À la fin de l'année dernière, les rendements réels à dix ans étaient plus élevés que la moyenne 2015-2019 dans presque tous les pays de l'OCDE, et entre 2021 et 2024, la facture par intérêt mesurée sur le PIB a déjà dépassé son niveau le plus bas au plus élevé au plus haut en deux décennies. « Des augmentations intéressantes ont tendance à être progressives, car la dette totale en attente a été émise et surmontée au fil des décennies. Cependant, près de 45% de la dette souveraine des pays de l'OCDE gagnera en 2027 », explique l'agence, ce qui vous invite à adopter des stratégies financières plus intelligentes. Le crédit à des projets qui favorisent la productivité.

Le coût de la transition climatique

« La voie à l'objectif de zéro émissions nettes sera très différente selon que le public ou le secteur privé finance la plupart de l'investissement », prévient l'OCDE. Si les États étaient le seul propulseur de changement, le taux de dette sur le PIB augmenterait de 25 points de pourcentage dans les économies avancées et jusqu'à 41 en Chine d'ici 2050. Dans le reste des marchés émergents, la hausse serait de 16 points jusqu'en 2040. Chine, quadrupler sa taille en moins de dix ans.

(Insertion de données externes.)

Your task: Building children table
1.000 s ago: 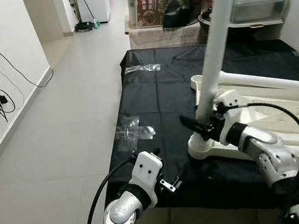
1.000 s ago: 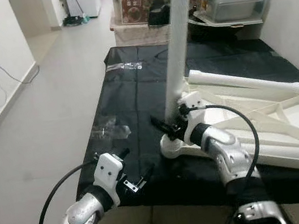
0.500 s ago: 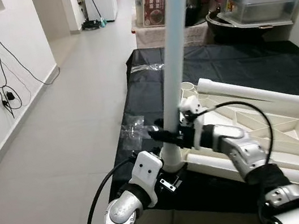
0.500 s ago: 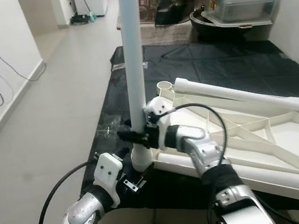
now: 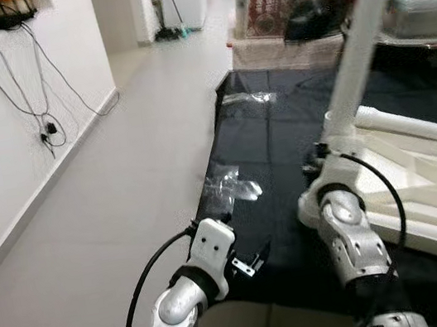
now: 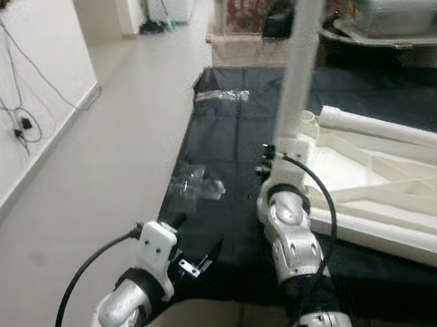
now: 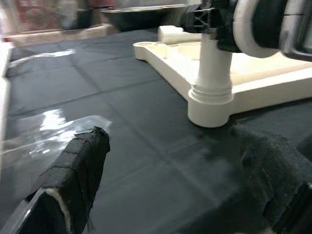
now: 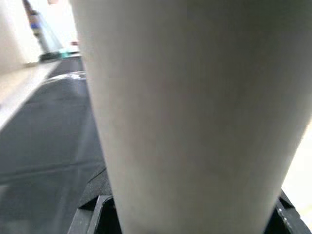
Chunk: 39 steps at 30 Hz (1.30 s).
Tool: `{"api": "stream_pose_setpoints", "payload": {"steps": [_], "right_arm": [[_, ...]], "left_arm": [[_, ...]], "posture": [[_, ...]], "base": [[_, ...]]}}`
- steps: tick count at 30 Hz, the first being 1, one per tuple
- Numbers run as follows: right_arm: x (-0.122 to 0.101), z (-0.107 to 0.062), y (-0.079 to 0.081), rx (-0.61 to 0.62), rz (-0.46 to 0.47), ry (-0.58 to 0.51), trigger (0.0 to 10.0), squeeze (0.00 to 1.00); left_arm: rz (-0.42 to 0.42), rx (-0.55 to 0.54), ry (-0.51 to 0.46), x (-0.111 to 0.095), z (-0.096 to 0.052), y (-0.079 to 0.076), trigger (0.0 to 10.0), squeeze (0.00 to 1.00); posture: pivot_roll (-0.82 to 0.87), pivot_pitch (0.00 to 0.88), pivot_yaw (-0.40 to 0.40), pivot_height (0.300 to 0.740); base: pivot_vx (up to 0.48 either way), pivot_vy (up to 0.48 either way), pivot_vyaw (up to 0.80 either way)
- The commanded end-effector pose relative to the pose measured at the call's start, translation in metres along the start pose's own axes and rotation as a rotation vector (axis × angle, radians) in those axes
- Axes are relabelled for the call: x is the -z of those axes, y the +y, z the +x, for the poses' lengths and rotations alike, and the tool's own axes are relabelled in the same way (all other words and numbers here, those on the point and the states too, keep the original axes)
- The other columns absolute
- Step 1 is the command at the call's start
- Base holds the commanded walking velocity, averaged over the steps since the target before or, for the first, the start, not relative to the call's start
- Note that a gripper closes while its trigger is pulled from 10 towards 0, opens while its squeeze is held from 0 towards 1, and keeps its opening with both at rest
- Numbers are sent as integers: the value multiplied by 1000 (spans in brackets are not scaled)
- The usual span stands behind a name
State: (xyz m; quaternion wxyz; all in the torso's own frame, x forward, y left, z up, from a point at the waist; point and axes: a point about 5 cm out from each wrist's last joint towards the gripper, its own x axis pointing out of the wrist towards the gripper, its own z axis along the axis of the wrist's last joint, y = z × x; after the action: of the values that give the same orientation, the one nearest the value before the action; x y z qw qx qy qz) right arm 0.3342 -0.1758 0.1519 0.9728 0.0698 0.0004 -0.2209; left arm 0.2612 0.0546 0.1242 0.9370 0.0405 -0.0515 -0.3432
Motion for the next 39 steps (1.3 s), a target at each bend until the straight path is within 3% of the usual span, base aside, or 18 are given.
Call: {"api": "stream_pose_setpoints", "payload": {"steps": [1, 4, 5, 6, 11, 12, 17, 18, 20, 22, 23, 26, 27, 28, 29, 32, 38, 39], "right_arm": [[0, -3, -9, 80, 35, 0, 0, 0], [5, -6, 0, 73, 56, 8, 157, 0], [8, -8, 10, 17, 80, 8, 10000, 0], [9, -9, 21, -71, 98, -9, 10000, 1000], [6, -7, 26, -168, 79, -65, 10000, 1000], [3, -2, 23, -218, 77, -91, 10000, 0], [-4, 7, 16, -337, 57, -104, 10000, 0], [-6, 9, 15, -406, 57, -91, 10000, 0], [-5, 14, 16, -707, 23, 18, 10000, 0], [-5, 14, 16, -707, 23, 18, 10000, 0], [-5, 13, 17, -837, 10, 66, 10000, 0], [-4, 11, 18, -917, 3, 96, 10000, 0], [-3, 8, 23, -1052, -36, 127, 10000, 0], [-3, 8, 23, -1052, -36, 127, 10000, 0], [-1, 4, 27, -1182, -87, 159, 10000, 0], [4, -2, 34, -1364, -147, 218, 10000, 0], [10, -6, 42, -1486, -183, 272, 9412, 0], [12, -4, 45, -1463, -188, 276, 0, 0]], "left_arm": [[-11, 6, 8, 2, 1, -2, 10000, 0], [-10, 6, 9, 3, 1, -2, 10000, 0], [-9, 6, 9, 3, 1, -2, 10000, 0], [-8, 6, 8, 3, 1, -2, 10000, 0], [-7, 8, 9, 3, 1, -2, 10000, 0], [-7, 9, 10, 4, 0, -2, 10000, 0], [-7, 11, 10, 4, 0, -3, 10000, 0], [-8, 11, 11, 5, 0, -3, 10000, 0], [-8, 12, 12, 5, 0, -3, 10000, 0], [-8, 12, 12, 5, 0, -3, 10000, 0], [-8, 13, 13, 6, 0, -3, 10000, 0], [-9, 14, 13, 6, 0, -3, 10000, 0], [-8, 15, 13, 6, 0, -4, 10000, 0], [-8, 15, 13, 6, 0, -4, 10000, 0], [-7, 16, 12, 5, 0, -4, 10000, 0], [-5, 15, 11, 5, 0, -5, 10000, 0], [-4, 13, 10, 4, -1, -5, 10000, 0], [-4, 12, 10, 4, -2, -5, 10000, 0]], "posture": [[156, 0, -100, 740], [157, 0, -103, 740], [157, 0, -103, 740], [157, 0, -103, 740], [156, 0, -103, 740], [155, 0, -102, 740], [154, 0, -103, 740], [154, 0, -103, 740], [149, 0, -97, 740], [149, 0, -97, 740], [149, 0, -97, 740], [149, 0, -97, 740], [153, 0, -101, 740], [153, 0, -101, 740], [167, 0, -108, 740], [172, 0, -111, 740], [184, 0, -113, 740], [184, 0, -113, 740]], "base": [[0, 0, 0], [0, 0, 0], [0, 0, 0], [0, 0, 0], [0, 0, 0], [0, 0, 0], [0, 0, 0], [0, 0, 0], [0, 0, 0], [0, 0, 0], [0, 0, 0], [0, 0, 0], [0, 0, 0], [0, 0, 0], [0, 0, 0], [0, 0, 0], [0, 0, 0], [0, 0, 0]]}}
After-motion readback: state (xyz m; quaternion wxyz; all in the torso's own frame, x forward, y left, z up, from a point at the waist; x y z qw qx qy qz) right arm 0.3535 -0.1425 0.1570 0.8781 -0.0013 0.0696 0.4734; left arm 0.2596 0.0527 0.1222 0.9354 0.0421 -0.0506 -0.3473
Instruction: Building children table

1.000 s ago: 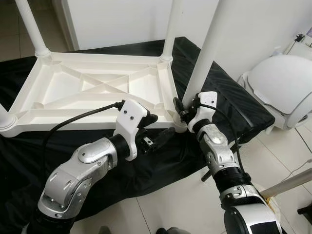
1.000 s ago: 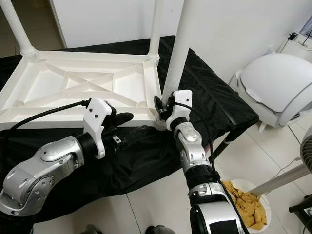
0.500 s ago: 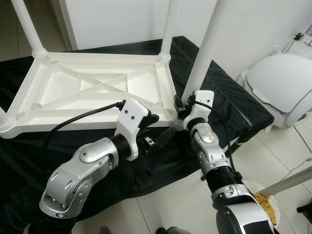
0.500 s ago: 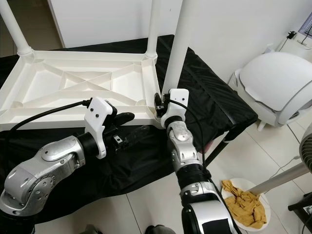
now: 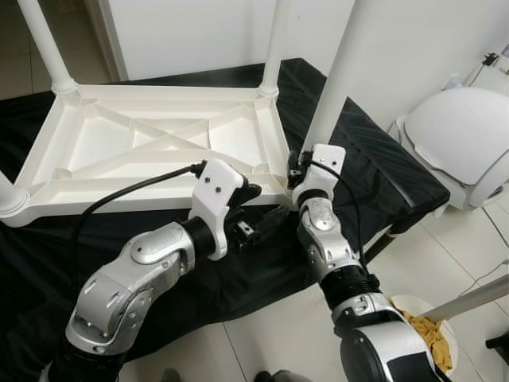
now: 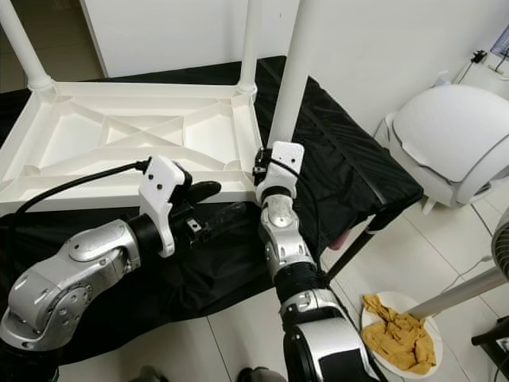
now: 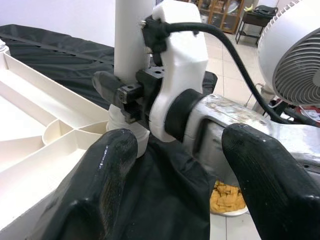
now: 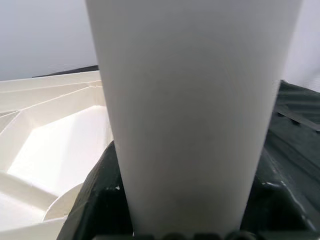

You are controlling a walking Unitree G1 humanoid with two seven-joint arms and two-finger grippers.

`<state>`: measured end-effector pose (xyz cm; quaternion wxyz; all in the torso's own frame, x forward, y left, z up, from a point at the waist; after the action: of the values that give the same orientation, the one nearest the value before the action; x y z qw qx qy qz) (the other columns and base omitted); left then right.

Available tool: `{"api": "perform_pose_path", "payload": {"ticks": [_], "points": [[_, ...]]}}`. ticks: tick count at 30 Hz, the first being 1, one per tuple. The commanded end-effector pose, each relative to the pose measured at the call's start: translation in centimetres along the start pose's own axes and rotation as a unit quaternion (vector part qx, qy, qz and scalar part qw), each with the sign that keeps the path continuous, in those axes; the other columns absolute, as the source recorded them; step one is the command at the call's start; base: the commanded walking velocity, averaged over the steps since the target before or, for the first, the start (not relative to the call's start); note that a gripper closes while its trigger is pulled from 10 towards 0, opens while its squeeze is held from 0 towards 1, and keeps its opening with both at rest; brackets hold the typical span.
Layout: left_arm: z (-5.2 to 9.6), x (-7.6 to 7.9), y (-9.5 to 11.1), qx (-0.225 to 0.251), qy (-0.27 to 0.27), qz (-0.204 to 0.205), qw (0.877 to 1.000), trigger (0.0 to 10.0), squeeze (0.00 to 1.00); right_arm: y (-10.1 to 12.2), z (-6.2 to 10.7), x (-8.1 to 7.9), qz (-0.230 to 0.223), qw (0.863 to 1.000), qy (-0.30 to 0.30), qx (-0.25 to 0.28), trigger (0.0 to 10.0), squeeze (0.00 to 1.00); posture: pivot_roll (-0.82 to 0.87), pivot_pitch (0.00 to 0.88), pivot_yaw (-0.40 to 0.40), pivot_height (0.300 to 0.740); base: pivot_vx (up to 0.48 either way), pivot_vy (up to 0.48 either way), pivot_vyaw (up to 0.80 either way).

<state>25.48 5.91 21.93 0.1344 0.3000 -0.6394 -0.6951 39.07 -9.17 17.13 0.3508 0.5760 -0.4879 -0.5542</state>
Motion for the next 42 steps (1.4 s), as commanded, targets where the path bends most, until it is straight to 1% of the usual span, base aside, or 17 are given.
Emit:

Si les taux de croissance des investissements publics et privés dans la transition climatique restent conformes aux tendances récentes, les économies avancées ne seront pas alignées sur les objectifs de l'accord de Paris avant 2041. La situation est encore plus difficile pour les marchés émergents, à l'exception de la Chine, qui ferait face à un déficit d'investissement accumulé de 10 milliards de dollars pour atteindre les objectifs fixés pour 2050.